**TASK DESCRIPTION:** In the data below, work out how many lines include the string "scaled". Only the number should be given.

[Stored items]
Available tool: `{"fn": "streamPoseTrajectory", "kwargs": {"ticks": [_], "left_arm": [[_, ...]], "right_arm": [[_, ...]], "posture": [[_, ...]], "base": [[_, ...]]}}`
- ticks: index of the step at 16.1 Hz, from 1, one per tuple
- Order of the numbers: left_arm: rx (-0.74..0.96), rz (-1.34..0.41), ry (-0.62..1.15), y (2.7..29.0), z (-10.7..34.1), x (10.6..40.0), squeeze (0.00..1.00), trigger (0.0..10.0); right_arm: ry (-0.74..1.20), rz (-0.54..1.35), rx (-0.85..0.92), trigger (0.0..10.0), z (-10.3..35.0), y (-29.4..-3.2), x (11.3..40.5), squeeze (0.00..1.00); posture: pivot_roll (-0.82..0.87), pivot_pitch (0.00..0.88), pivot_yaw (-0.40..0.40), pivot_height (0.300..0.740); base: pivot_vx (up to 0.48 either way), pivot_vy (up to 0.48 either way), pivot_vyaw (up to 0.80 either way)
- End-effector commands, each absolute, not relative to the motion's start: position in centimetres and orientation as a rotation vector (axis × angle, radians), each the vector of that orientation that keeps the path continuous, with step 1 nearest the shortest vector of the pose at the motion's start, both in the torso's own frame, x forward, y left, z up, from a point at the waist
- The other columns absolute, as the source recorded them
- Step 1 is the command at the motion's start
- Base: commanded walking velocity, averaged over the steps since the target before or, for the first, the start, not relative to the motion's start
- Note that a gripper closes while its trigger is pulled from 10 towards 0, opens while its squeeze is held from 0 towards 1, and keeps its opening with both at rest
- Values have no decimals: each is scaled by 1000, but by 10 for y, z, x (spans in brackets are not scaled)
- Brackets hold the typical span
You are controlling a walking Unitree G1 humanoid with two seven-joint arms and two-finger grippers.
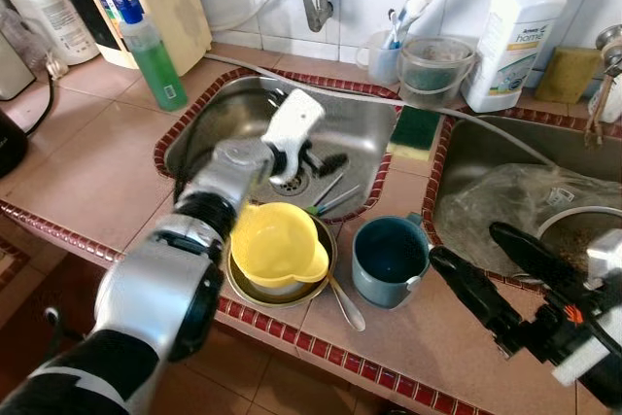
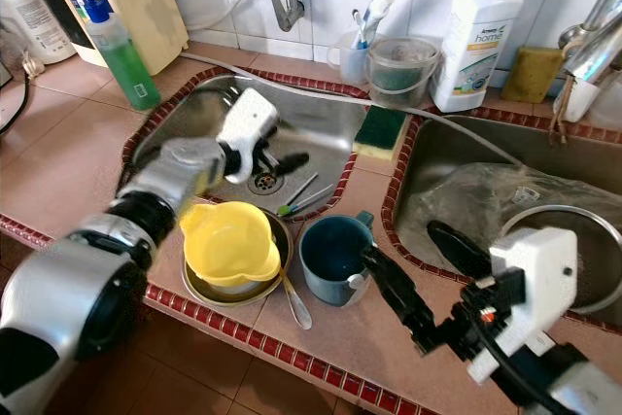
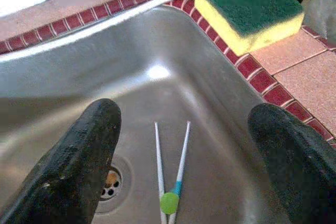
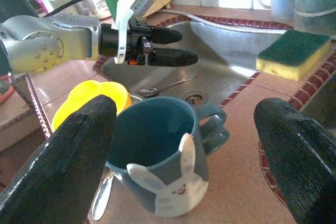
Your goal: Kitchen organization
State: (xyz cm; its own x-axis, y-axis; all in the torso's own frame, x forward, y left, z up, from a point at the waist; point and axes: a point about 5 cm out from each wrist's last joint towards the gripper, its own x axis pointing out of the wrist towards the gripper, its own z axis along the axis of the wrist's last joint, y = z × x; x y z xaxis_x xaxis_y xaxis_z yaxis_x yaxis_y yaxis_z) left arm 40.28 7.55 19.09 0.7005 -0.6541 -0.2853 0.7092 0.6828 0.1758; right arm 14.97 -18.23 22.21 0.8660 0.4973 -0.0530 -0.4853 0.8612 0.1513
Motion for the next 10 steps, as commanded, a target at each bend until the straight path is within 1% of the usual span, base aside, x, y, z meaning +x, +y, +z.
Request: {"fn": "streamPoseTrajectory", "kwargs": {"ticks": [1, 4, 5, 6, 8, 10], "left_arm": [[287, -758, 170, 82, 206, 407, 1000, 10000], [284, -763, 123, 91, 225, 411, 1000, 10000], [283, -765, 113, 96, 229, 411, 643, 10000], [261, -741, 105, 106, 235, 413, 0, 10000], [237, -727, 99, 122, 239, 413, 0, 10000], [274, -744, 76, 142, 245, 409, 0, 10000]], "right_arm": [[89, 525, 129, 10000, 222, -182, 152, 0], [76, 542, 138, 10000, 222, -181, 162, 0], [71, 550, 136, 10000, 222, -180, 165, 0], [65, 561, 142, 10000, 221, -178, 172, 0], [53, 575, 161, 10000, 219, -173, 185, 0], [51, 629, 155, 10000, 216, -166, 193, 0]], "posture": [[-340, 93, 102, 740], [-293, 76, 85, 740], [-279, 72, 82, 740], [-263, 66, 78, 740], [-233, 57, 70, 740], [-181, 41, 47, 740]], "base": [[0, 0, 0], [0, 0, 0], [0, 0, 0], [0, 0, 0], [0, 0, 0], [0, 0, 0]]}}
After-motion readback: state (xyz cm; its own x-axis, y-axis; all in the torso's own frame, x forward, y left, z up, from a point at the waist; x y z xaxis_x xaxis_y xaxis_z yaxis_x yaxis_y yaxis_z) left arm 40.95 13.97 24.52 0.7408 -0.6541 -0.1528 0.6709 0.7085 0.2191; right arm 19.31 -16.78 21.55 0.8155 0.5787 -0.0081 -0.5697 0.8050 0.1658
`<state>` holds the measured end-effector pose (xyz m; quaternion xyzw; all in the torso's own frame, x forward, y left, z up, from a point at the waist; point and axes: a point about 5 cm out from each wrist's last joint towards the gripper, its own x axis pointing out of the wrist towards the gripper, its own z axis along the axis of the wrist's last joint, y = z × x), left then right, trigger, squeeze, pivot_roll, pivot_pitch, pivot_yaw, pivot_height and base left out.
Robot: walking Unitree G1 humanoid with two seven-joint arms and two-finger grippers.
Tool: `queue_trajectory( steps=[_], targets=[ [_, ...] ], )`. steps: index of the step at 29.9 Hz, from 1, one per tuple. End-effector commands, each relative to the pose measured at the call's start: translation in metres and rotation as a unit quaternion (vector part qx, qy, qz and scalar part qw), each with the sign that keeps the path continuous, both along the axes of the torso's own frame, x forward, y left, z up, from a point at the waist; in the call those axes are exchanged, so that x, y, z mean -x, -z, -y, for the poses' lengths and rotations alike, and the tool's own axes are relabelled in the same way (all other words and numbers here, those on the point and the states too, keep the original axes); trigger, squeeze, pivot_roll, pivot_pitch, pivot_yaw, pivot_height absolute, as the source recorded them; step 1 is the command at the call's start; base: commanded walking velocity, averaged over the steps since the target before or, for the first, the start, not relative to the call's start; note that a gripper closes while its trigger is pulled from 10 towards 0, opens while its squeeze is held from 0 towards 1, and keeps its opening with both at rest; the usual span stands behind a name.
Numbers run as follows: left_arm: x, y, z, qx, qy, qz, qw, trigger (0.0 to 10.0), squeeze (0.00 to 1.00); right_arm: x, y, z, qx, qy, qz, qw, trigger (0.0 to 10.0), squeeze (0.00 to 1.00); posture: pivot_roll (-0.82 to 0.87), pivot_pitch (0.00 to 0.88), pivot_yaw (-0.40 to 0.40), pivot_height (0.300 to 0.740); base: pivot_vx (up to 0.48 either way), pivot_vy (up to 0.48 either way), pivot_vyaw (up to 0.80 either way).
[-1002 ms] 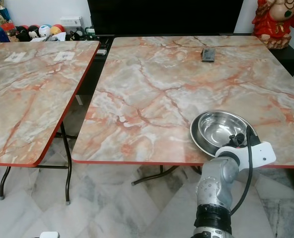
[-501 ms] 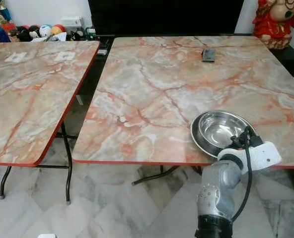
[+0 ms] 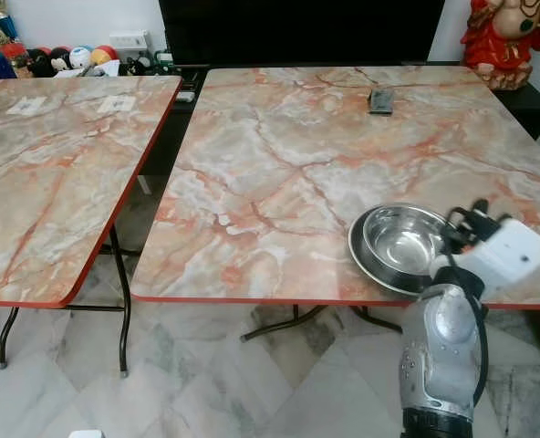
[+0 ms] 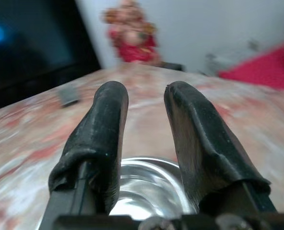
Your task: Setting the table
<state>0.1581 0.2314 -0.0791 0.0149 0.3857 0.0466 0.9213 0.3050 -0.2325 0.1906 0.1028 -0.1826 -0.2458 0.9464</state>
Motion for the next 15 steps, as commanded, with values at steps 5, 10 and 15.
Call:
queue_trajectory(
  steps=[5,10,15],
  targets=[
    [0.004,0.003,0.0,0.004,-0.022,-0.014,1.0,10.0,0.0,0.001,0.013,-0.011,0.061,-0.077,-0.04,0.994,10.0,0.0,-0.04,0.11,0.007,0.74,0.0,0.0,0.0],
    [0.003,0.002,-0.005,0.002,-0.025,-0.019,0.999,10.0,0.0,0.008,0.031,-0.013,0.113,-0.13,-0.079,0.982,10.0,0.0,-0.05,0.075,-0.003,0.74,0.0,0.0,0.0],
    [0.001,-0.001,-0.014,-0.005,-0.032,-0.016,0.999,10.0,0.0,0.01,0.035,-0.013,0.123,-0.144,-0.08,0.979,10.0,0.0,-0.04,0.048,-0.002,0.74,0.0,0.0,0.0]
  ],
)
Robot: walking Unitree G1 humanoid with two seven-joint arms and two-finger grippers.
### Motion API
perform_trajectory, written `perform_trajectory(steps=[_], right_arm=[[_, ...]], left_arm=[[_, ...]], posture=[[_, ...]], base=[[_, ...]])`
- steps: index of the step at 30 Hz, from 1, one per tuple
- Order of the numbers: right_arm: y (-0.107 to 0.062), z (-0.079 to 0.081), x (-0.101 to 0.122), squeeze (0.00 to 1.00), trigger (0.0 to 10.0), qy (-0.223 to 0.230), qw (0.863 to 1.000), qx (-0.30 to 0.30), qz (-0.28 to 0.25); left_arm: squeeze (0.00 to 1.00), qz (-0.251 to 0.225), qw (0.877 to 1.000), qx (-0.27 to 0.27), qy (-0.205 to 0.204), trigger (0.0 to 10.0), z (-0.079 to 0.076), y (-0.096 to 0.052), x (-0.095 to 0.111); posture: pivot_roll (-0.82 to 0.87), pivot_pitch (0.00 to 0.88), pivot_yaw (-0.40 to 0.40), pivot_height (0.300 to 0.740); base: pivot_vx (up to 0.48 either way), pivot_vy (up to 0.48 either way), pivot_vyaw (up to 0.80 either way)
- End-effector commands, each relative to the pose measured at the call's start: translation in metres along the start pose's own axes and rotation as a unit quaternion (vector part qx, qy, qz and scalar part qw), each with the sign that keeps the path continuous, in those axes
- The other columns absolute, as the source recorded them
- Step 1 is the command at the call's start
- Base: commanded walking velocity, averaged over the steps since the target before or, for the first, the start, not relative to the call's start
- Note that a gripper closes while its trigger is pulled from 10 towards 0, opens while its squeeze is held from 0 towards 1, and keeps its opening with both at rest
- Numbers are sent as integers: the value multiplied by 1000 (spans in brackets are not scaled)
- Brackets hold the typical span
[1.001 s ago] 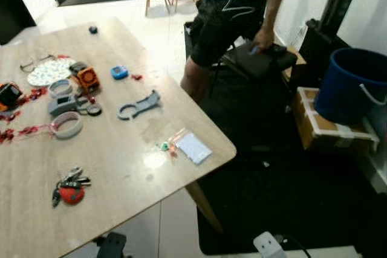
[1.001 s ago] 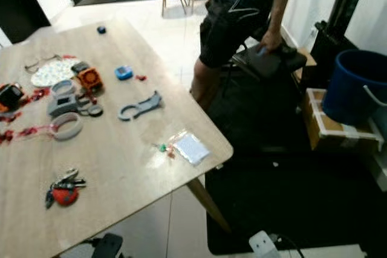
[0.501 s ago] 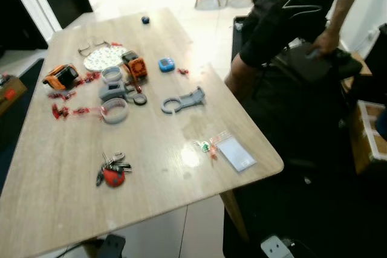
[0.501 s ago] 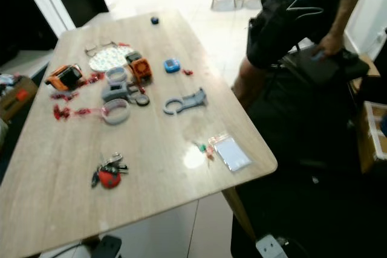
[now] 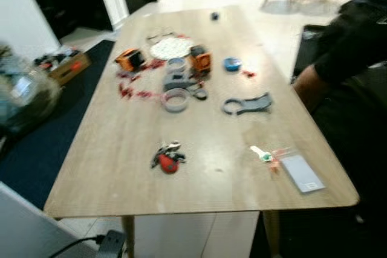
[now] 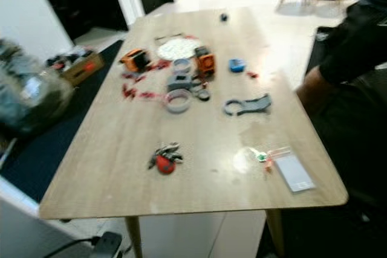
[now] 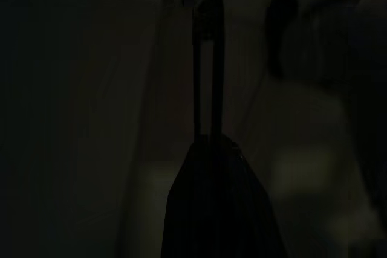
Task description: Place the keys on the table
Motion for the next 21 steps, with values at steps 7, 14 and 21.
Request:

**THE COMPLETED TASK:** 2